Goddamn you. Goddamn you for making me trust you with my emotions. Goddamn you for thinking it was okay to string me along while you were getting close enough to someone else that you fucking proposed to her. You told me you weren't ready to be in a relationship, that you couldn't handle it. When I asked if there was someone else, you said there wasn't, that you had been cheated on and it's a shitty feeling. That was three months ago. I know you've known her for more than three months. Don't think I can't find something out. It's the fucking internet, don't be a fucking fool, you asshole. And when you post pictures of the ring and exclamations of acceptance on Twitter of all fucking places, I'm going to find it. I'm a smart girl. I know how to find out the truth. You're not the first person to end it with me on a social networking site, so maybe you should try to be a little more unique next time, huh? You're thirty, you can handle that I'm sure. I mean, you can handle a double life and all, so why not creativity?
What hurts the most is that, two nights ago, we talked like nothing was going on. We've both been busy lately and haven't talked regularly in like three weeks, but that stuff happens. It does. But I felt like maybe we were possibly getting back into the groove, and I hoped this week we'd be back to old times. Apparently that wasn't on your agenda, because while I was sending you dirty text messages and pictures, you were buying an engagement ring for some woman I never knew existed. That's so romantic of you.

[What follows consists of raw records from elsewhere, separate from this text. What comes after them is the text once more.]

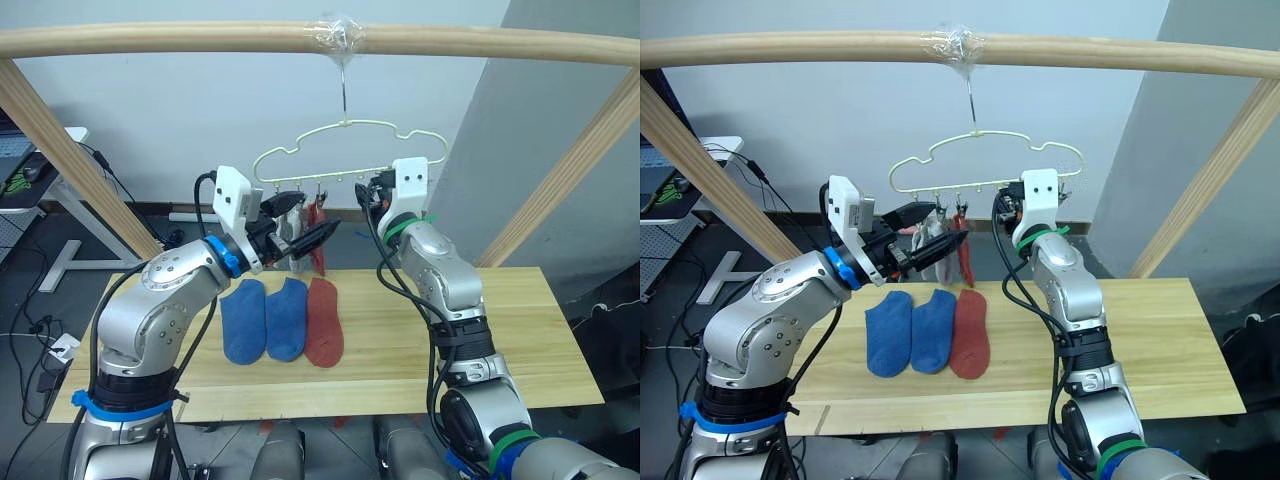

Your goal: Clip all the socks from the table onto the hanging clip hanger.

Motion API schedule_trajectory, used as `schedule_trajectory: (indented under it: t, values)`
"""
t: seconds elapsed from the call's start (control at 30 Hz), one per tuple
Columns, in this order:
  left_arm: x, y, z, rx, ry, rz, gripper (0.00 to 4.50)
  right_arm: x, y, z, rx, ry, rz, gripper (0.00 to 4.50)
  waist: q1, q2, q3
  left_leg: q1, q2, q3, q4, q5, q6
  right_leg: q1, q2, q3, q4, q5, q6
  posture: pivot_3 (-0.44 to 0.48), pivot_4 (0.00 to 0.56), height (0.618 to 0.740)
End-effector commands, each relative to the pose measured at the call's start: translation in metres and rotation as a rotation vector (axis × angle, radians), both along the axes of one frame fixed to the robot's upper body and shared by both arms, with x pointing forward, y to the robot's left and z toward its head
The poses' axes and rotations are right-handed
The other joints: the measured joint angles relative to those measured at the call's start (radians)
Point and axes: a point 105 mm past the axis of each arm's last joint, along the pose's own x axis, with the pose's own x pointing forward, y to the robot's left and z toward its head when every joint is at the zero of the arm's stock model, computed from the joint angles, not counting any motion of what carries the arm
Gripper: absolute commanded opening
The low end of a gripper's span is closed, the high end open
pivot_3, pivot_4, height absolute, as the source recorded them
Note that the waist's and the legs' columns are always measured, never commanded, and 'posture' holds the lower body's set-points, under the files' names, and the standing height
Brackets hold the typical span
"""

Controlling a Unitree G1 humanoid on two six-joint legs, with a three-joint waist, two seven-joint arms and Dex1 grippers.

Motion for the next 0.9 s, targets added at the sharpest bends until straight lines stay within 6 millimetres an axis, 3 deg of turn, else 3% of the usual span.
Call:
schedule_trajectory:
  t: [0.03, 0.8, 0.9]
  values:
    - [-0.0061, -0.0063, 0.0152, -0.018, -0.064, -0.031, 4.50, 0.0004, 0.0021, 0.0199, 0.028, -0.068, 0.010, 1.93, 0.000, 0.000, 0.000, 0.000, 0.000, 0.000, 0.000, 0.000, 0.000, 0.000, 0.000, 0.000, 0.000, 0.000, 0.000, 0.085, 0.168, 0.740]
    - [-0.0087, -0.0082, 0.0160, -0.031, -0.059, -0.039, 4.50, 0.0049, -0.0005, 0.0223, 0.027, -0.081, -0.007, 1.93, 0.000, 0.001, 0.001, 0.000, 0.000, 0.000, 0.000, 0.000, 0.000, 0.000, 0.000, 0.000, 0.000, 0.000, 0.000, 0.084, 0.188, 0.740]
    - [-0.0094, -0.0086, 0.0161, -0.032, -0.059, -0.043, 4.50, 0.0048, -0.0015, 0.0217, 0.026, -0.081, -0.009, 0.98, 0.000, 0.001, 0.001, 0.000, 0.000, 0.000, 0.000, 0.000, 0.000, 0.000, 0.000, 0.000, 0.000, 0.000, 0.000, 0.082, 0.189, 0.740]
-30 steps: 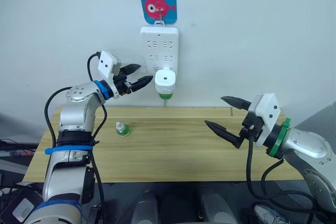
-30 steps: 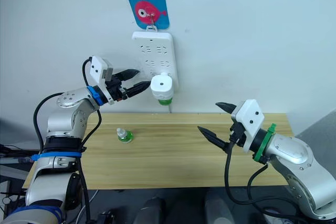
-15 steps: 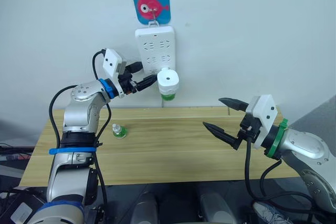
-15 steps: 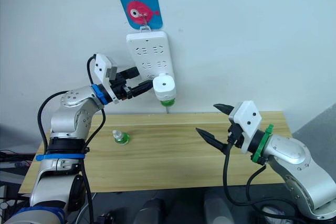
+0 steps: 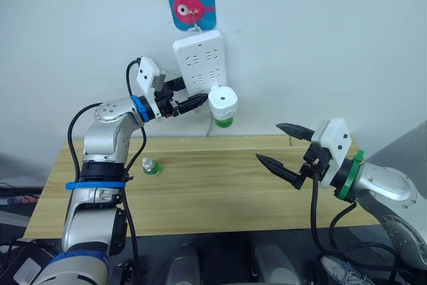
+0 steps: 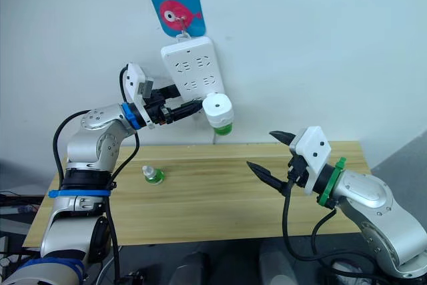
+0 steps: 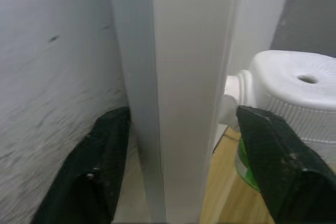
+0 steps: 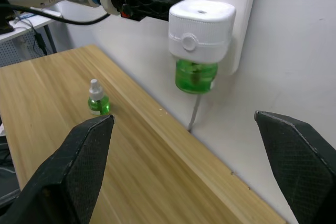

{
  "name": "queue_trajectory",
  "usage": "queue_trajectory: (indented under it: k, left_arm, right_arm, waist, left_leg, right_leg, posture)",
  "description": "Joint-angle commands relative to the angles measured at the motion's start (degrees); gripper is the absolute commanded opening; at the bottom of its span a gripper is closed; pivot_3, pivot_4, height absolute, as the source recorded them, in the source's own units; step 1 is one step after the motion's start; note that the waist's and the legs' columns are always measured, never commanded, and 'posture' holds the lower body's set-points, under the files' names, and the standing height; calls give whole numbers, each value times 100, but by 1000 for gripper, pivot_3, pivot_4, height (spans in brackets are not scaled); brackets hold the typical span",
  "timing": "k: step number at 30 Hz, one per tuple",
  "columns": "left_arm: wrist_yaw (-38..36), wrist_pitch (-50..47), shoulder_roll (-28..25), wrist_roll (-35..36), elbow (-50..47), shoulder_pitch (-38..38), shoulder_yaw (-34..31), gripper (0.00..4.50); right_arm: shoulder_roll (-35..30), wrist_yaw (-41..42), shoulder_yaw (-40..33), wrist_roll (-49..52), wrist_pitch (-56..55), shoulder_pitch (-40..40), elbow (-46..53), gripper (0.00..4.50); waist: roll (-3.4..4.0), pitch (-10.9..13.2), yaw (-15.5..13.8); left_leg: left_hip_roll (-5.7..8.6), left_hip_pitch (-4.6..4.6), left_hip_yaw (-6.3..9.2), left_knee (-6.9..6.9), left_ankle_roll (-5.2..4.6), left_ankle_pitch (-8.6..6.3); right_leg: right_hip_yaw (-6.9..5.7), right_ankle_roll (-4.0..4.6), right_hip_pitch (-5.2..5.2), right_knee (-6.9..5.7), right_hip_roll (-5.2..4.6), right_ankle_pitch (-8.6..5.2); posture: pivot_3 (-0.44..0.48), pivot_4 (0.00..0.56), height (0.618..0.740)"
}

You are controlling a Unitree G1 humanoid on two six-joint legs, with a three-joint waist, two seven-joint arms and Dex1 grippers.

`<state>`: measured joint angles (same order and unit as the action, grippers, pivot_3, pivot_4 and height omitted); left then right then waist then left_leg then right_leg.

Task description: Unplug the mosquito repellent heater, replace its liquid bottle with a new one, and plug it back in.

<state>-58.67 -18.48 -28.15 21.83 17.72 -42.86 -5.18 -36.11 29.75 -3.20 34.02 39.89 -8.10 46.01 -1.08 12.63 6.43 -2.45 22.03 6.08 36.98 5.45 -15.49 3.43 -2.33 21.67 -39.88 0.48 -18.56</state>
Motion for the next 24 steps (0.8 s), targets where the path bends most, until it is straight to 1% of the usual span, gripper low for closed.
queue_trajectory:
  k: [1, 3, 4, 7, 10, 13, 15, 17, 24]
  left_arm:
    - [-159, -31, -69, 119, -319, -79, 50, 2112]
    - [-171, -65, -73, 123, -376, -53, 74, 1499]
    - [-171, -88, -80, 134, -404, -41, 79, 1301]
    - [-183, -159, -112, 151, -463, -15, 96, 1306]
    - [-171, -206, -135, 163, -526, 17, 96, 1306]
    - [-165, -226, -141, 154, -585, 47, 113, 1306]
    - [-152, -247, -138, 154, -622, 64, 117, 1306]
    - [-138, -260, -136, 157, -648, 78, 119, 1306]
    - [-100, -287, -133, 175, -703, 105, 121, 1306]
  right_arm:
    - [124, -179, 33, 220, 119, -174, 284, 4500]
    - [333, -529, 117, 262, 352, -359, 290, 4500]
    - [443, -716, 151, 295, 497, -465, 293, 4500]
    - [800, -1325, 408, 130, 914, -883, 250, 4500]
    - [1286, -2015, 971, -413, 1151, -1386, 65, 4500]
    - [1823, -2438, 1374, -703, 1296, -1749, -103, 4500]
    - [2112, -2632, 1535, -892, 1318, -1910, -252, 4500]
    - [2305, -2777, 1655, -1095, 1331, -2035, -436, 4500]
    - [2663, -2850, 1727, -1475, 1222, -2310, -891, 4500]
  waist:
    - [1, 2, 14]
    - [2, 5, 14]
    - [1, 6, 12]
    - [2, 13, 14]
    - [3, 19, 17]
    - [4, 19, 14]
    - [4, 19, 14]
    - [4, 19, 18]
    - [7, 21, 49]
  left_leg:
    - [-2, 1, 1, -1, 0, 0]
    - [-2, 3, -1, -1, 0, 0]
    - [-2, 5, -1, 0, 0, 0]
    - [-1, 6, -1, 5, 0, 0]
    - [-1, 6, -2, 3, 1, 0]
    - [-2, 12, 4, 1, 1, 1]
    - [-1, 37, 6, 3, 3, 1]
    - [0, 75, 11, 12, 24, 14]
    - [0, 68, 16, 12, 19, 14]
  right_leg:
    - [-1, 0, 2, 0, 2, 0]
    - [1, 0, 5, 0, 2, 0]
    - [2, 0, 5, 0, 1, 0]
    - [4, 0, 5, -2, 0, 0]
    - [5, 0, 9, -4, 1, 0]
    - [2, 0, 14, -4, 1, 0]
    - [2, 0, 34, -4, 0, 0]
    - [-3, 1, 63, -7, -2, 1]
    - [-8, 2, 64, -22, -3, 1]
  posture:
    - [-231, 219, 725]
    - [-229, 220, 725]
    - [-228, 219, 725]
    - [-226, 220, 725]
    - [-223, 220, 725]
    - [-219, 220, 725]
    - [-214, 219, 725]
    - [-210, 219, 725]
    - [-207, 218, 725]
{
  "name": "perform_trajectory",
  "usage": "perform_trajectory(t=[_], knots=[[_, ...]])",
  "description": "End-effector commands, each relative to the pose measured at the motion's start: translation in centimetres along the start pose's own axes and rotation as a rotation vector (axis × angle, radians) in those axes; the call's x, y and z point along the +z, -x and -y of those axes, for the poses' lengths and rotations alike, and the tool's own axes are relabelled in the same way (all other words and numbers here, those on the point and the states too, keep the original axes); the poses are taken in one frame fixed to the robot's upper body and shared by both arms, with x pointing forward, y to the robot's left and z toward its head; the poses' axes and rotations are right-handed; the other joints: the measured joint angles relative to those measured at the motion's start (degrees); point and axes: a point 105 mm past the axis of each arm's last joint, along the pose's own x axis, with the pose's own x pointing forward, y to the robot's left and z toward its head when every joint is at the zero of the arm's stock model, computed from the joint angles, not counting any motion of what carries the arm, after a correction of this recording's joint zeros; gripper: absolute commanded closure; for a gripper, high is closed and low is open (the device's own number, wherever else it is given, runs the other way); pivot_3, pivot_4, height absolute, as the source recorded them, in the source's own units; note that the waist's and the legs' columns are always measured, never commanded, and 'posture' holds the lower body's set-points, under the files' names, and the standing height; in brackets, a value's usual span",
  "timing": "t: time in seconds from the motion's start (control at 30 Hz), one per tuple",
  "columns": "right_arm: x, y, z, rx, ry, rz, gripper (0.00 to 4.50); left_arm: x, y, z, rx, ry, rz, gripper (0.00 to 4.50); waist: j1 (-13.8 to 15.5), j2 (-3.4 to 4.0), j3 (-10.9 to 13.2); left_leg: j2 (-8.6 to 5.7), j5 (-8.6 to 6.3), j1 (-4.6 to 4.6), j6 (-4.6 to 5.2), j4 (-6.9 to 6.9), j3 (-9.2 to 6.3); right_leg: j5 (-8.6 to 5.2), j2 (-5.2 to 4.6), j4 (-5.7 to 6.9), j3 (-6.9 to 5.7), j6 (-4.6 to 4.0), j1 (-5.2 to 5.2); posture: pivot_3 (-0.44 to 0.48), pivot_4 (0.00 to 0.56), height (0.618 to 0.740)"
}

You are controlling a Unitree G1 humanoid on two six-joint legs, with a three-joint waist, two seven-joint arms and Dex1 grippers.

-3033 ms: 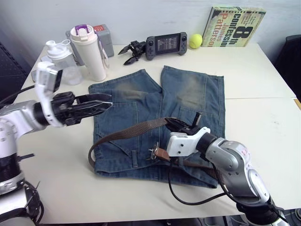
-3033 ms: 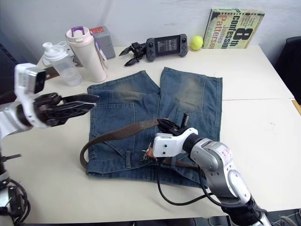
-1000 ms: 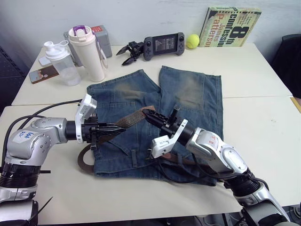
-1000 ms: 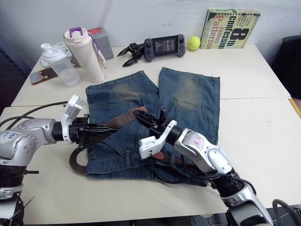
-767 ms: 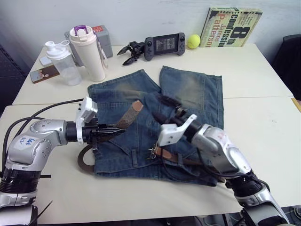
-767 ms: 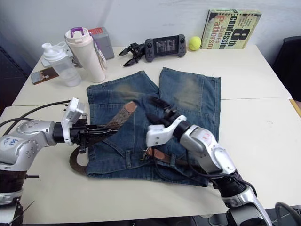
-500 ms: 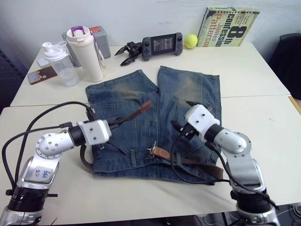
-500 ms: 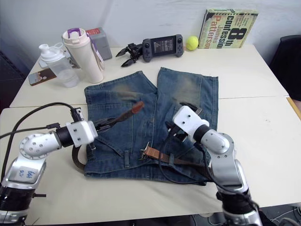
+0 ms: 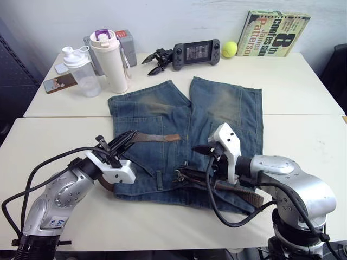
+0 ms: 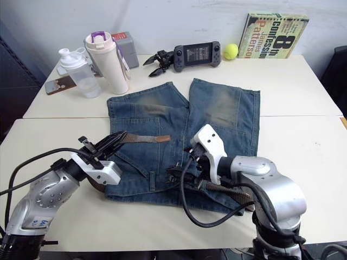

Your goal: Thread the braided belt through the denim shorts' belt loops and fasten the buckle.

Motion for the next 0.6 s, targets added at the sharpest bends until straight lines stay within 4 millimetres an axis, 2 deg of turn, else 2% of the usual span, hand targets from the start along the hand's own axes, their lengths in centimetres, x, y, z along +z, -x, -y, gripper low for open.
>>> perform_trajectory(t=[0.03,0.1,0.17,0.27,0.43,0.6], knots=[[0.0,-0.2,0.5,-0.011,-0.13,0.034,0.02,0.8,0.1,-1.1,0.059,-0.026,0.031,4.5,-0.1,0.0,0.0,0.03,0.0,0.0,0.0,-0.03,0.0,0.0,0.01,0.03,0.0,0.0,0.0,0.0,0.15,0.739],[-0.2,-0.5,0.5,0.064,-0.333,0.084,0.02,1.0,0.1,-1.1,0.061,-0.039,0.041,4.5,-0.14,-0.01,-0.01,0.08,0.01,0.0,-0.02,-0.09,0.0,0.0,0.02,0.1,0.0,0.0,0.0,0.0,0.15,0.739],[0.0,-0.7,0.2,0.154,-0.456,0.15,0.02,1.0,0.1,-1.1,0.065,-0.044,0.047,4.5,-0.22,-0.01,-0.01,0.12,0.02,0.0,-0.04,-0.14,0.01,0.0,0.04,0.13,-0.01,0.01,0.0,0.0,0.15,0.739],[0.3,-1.6,1.2,0.193,-0.666,0.265,0.02,1.4,0.1,-1.2,0.075,-0.054,0.074,4.5,-0.43,-0.01,-0.01,0.1,0.02,0.0,-0.04,-0.16,0.02,0.0,0.04,0.14,-0.05,0.01,0.0,0.0,0.15,0.739],[2.5,-2.8,1.9,0.242,-0.887,0.414,0.02,1.6,0.1,-0.8,0.064,-0.065,0.087,4.5,-0.65,0.04,0.0,0.12,0.03,0.0,-0.06,-0.18,0.03,0.01,0.03,0.16,-0.04,0.01,-0.01,0.0,0.15,0.739],[3.6,-2.7,1.5,0.244,-1.025,0.439,0.02,1.7,0.1,-0.9,0.066,-0.075,0.092,4.5,-1.17,0.06,0.01,0.11,0.03,-0.06,-0.05,-0.24,0.08,0.01,0.01,0.11,0.0,0.02,-0.03,0.0,0.15,0.739]])
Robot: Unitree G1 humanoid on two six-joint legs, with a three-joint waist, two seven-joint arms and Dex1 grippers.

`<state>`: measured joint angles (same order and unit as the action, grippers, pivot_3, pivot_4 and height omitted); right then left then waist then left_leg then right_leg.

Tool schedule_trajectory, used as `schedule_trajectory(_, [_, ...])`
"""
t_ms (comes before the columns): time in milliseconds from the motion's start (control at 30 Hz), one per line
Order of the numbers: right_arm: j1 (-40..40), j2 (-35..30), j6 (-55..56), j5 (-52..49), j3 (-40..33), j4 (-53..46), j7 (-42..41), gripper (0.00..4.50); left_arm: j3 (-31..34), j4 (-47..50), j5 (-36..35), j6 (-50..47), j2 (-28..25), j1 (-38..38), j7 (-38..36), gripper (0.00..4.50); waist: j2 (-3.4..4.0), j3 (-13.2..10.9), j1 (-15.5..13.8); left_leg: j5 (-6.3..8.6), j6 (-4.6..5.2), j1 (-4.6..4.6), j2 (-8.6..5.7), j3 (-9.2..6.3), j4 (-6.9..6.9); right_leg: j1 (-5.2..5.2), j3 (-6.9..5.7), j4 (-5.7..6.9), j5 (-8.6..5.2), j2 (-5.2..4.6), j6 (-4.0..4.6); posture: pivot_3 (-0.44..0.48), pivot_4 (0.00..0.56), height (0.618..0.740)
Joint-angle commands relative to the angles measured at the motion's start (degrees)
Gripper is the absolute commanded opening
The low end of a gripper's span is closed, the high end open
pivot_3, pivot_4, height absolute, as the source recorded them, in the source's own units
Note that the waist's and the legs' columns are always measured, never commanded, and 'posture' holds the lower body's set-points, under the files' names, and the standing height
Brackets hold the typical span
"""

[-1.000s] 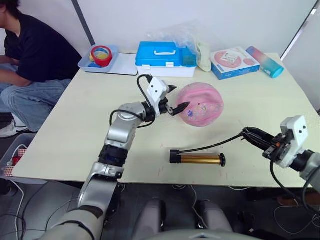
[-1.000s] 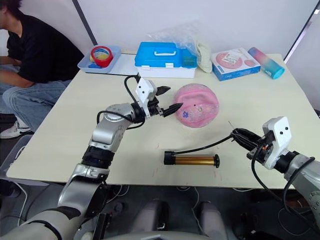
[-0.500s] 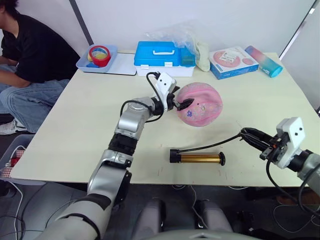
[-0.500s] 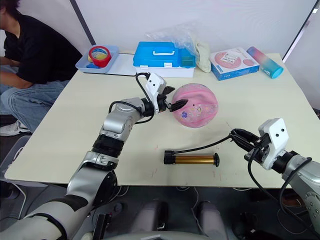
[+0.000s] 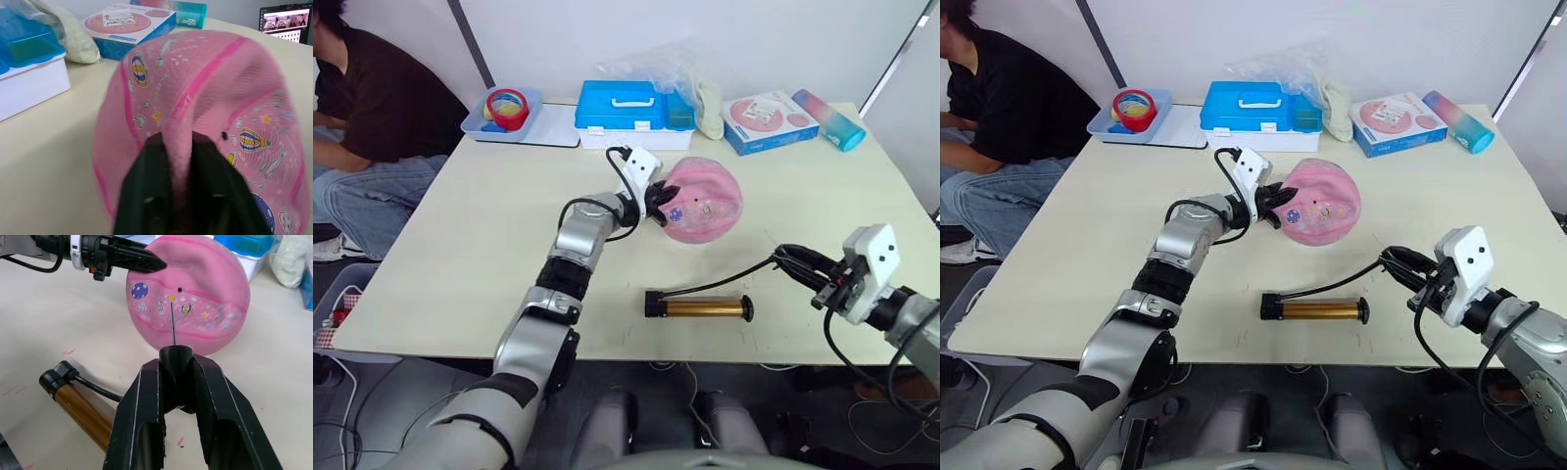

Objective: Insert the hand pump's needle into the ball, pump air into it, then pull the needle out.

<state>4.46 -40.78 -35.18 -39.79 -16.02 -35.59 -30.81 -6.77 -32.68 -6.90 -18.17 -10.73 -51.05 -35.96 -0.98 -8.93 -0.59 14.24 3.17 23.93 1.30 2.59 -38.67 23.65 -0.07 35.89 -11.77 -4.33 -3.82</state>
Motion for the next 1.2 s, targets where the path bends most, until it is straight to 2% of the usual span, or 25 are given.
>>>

Listen, your fiancee will know about me. I will send her every text, every instant message, every picture you've ever sent me. I'll tell her all about how you swore there was no one else, how you told me I could trust you. I'm sure she'd love to hear about it, and because you hurt me, I'm more than willing to hurt you. Seriously. You don't even need to dare me, I already have a plan of attack.
If I get accepted to grad school in your hometown, I will go, and I hope you see me everyday. I hope I remind you of just how shitty you are. Someone needs to. You can't have your cake and eat it too, and you're no different than the other men who've deceived a woman. You guys never win. I'll make damn sure of that.